September XXXX, 05.05 AM
Triiingg... tringg...
“AAAAAAAAARRHH...” Albar—sang tokoh utama di cerita apik ini tiba-tiba berteriak dan langsung terbangun dari tidurnya.
“Hosh.. hosh.” Hufft mimpi buruk itu, batinnya.
Beberapa belakangan ini, dirinya memang sering bermimpi masa kecilnya yang sungguh malang itu. Untung saja alarm-nya sigap berdering, ia tak sanggup mengingat masa-masa itu lagi. Sudah cukup semuanya.
Albar mematikan alarm yang ia buat di ponsel-nya, kini jam sudah menunjukkan pukul 05.08 pagi. Ia harus segera menyiapkan segala keperluan sekolahnya.
Albar membasuh wajahnya dengan air secukupnya saja agar tak terlihat pucat. Setelah itu ia pergi ke dapur, kini ia akan membuat jus pepaya dengan wortel. Minuman di pagi hari khas dari Albar sendiri.
Kalian ada yang minum jus patel (pepaya wortel) di pagi hari?
Albar memotong pepaya menjadi beberapa potong kecil, lalu ia masukkan ke dalam gelas blender dan tak lupa wortel yang sudah dikupas dan dicuci bersih tadi oleh Albar. Lalu Albar memotong-motongnya, dimasukkannya ke dalam blender, lalu tambahkan air secukupnya, dan diberi 3 sendok makan susu kental manis.
Ok, blender semuanya. Dan, jus ala Albar sendiri pun jadi. Lalu Albar membaginya menjadi dua gelas, yang satu sebagai sarapannya dan yang satu lagi ia bawa ke sekolah. Tidak lupa ia memasukkannya ke dalam lemari pendingin agar lebih nikmat diminum.

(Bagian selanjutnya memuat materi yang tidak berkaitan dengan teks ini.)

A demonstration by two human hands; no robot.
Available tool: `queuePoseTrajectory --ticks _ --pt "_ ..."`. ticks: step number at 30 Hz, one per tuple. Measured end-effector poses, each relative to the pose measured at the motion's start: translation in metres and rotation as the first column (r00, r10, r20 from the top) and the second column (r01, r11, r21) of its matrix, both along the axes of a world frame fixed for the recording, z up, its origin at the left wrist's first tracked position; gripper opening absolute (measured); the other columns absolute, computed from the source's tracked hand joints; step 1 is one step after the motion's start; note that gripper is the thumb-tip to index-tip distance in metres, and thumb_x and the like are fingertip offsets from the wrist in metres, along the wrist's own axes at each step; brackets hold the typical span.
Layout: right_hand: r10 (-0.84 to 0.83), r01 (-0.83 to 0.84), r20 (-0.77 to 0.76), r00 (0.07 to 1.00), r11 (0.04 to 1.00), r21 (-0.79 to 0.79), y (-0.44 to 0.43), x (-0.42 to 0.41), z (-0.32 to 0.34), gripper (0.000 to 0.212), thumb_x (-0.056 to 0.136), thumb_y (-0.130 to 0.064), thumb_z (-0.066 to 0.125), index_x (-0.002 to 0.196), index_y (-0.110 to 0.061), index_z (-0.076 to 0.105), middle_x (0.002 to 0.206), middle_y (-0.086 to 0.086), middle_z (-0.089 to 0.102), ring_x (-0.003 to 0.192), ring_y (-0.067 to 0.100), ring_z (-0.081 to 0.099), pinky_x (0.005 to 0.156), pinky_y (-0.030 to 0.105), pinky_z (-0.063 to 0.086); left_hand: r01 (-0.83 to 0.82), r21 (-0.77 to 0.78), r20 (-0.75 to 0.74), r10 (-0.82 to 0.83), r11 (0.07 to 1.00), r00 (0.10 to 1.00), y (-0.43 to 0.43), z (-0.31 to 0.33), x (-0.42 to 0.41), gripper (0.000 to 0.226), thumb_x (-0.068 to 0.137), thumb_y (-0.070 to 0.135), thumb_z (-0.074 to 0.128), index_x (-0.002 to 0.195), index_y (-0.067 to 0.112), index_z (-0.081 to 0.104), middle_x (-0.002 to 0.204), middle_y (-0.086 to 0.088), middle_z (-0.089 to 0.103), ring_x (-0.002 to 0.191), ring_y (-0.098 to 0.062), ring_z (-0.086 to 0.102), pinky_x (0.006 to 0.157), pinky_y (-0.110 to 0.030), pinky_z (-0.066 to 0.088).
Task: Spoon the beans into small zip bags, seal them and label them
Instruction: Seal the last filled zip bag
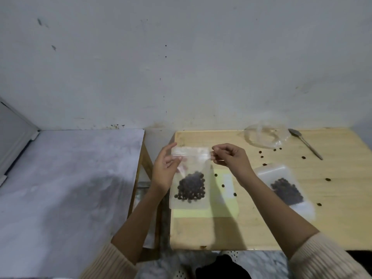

Setelah itu, Albar mengambil dua potong roti tawar dan tak lupa ia olesi dengan selai cokelat. Siap! Sarapannya di pagi hari ini sudah selesai.
Kini ia harus segera menyiapkan buku-buku pelajaran yang harus ia bawa hari ini sesuai dengan jadwal pelajaran sekolah.
Albar memasukkan berbagai macam buku pelajaran, mulai dari buku Matematika, IPS, dan PPKn, dan alat tulisnya juga. Dan yang terpenting adalah tak lupa ponsel kesayangannya itu.
Semua sudah siap, sekarang ia harus mandi dan berpakaian serapi mungkin.
*****
Kini Albar telah memakai seragam sekolah-nya dengan rapi. Dan tak lupa juga ia memakai dasi biru sekolahnya. Dan kini ia harus memakan sarapan yang sudah ia buat tadi.
Di meja makan sudah ada kedua orangtuanya, dan adiknya yang sedang sarapan. “Pagi, pa, ma!”
Tyo—Papa Albar sedikit berdeham. “Morning son!” setelah itu ia kembali melanjutkan memakan sarapannya itu.
Sedangkan Ana—Ibu Albar tidak merespons sama sekali. Ah, Albar sudah biasa dengan situasi seperti ini. Arsya—Adik kandung Albar pun sama, terlihat sangat fokus dengan roti di hadapannya.
Fyi, kini adik Albar satu-satunya tengah duduk di bangku kelas 2 SD. Arsya tipikal bocah laki-laki yang sangat hyperactive, sekalinya meminta harus saat itu juga diberikan, dan sangat manja. Albar saja sangat pusing mengurusi adiknya ini. Mungkin jika satu hari saja tidak ada keributan yang dibuat adiknya itu, Albar akan sujud syukur kepada Tuhan.
Sarapan Albar telah habis, kini ia sedang berpamitan kepada orang tuanya. “Pa, Albar sekolah dulu. Daaah.”
“Belajar yang rajin. Jangan cinta-cintaan dulu.” kata Tyo sambil menyalami anak sulungnya ini.
Albar hanya tersenyum tipis. “Iya pahh.”
Kini pandangan Albar menuju mamanya. “Ma, aku sekolah yaa.”